- Mount Tyndall Location within Tasmania

Highest point
- Elevation: 1,179 m (3,868 ft)
- Coordinates: 41°55′48″S 145°35′24″E﻿ / ﻿41.93000°S 145.59000°E

Geography
- Location: Western Tasmania, Australia
- Parent range: West Coast Range

Geology
- Rock age: Jurassic
- Mountain type: Dolerite

= Mount Tyndall (Tasmania) =

Mountain in Tasmania, Australia

Mount Tyndall is a mountain that is part of the Tyndall Range, a spur off the West Coast Range, located in the Western region of Tasmania, Australia.

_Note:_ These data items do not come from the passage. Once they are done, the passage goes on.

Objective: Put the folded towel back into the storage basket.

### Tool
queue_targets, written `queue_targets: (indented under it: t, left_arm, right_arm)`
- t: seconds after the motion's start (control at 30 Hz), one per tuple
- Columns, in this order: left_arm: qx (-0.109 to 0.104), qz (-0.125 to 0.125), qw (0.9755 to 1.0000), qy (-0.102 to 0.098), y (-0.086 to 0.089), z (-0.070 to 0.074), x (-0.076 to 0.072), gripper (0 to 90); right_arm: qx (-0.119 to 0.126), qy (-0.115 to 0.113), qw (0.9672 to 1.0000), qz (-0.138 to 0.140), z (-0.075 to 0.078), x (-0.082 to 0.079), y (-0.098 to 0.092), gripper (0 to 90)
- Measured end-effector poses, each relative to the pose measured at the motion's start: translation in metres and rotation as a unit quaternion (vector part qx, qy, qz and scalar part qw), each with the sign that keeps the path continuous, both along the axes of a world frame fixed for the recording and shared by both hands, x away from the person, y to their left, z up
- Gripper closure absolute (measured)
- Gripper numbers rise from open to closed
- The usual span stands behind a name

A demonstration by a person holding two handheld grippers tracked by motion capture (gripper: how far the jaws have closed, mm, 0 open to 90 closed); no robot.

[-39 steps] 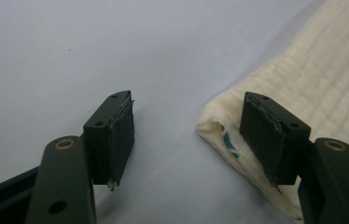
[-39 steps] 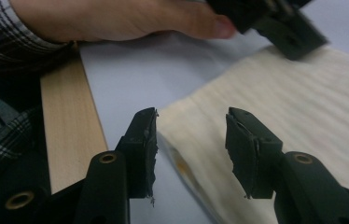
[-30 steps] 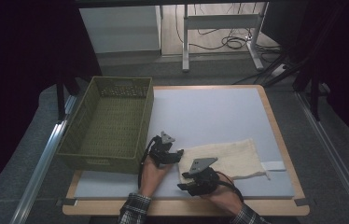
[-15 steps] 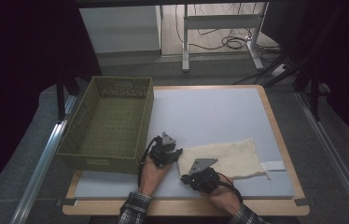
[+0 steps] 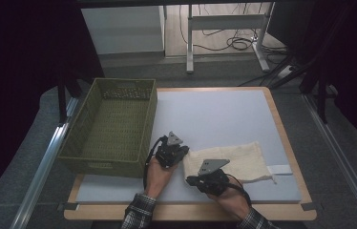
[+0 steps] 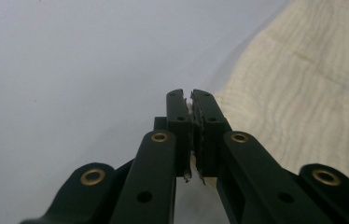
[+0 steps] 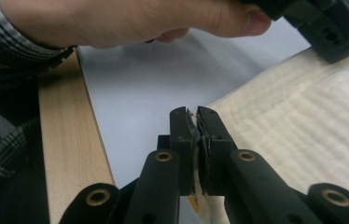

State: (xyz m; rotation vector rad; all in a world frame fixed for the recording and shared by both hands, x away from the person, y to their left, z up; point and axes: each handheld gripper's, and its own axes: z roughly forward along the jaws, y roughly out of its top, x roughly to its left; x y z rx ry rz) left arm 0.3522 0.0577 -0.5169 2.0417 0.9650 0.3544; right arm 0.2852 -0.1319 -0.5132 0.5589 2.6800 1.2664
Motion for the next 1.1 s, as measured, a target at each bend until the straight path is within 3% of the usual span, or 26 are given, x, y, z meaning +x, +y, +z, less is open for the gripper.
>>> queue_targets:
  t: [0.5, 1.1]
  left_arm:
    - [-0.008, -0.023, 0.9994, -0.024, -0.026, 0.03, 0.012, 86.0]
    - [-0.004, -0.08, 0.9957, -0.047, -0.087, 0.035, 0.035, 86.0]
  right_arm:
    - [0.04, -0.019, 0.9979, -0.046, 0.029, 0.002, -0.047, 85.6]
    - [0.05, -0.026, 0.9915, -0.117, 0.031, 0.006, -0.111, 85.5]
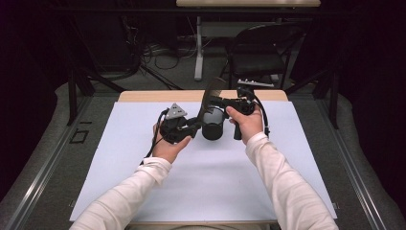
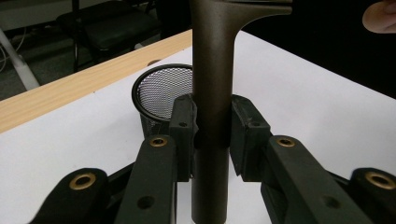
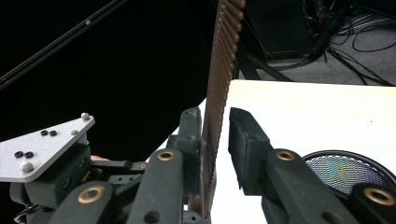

The mountain was named in 1877 by James Reid Scott on the suggestion of Thomas Bather Moore in honour of Professor John Tyndall, a Fellow of the Geological Society who made important contributions in physics, atmospheric science and geology.

The area is at the northern end of a block of mountains that are north of Mount Sedgwick.

Located at the base of the mountain are a number of glacial lakes, most notably Lake Westwood and Lake Dora. The mountain lies southeast of the Henty Gold Mine, and Hydro Tasmania dam on the Henty River; and south of Lake Mackintosh, Lake Murchison and Tullah.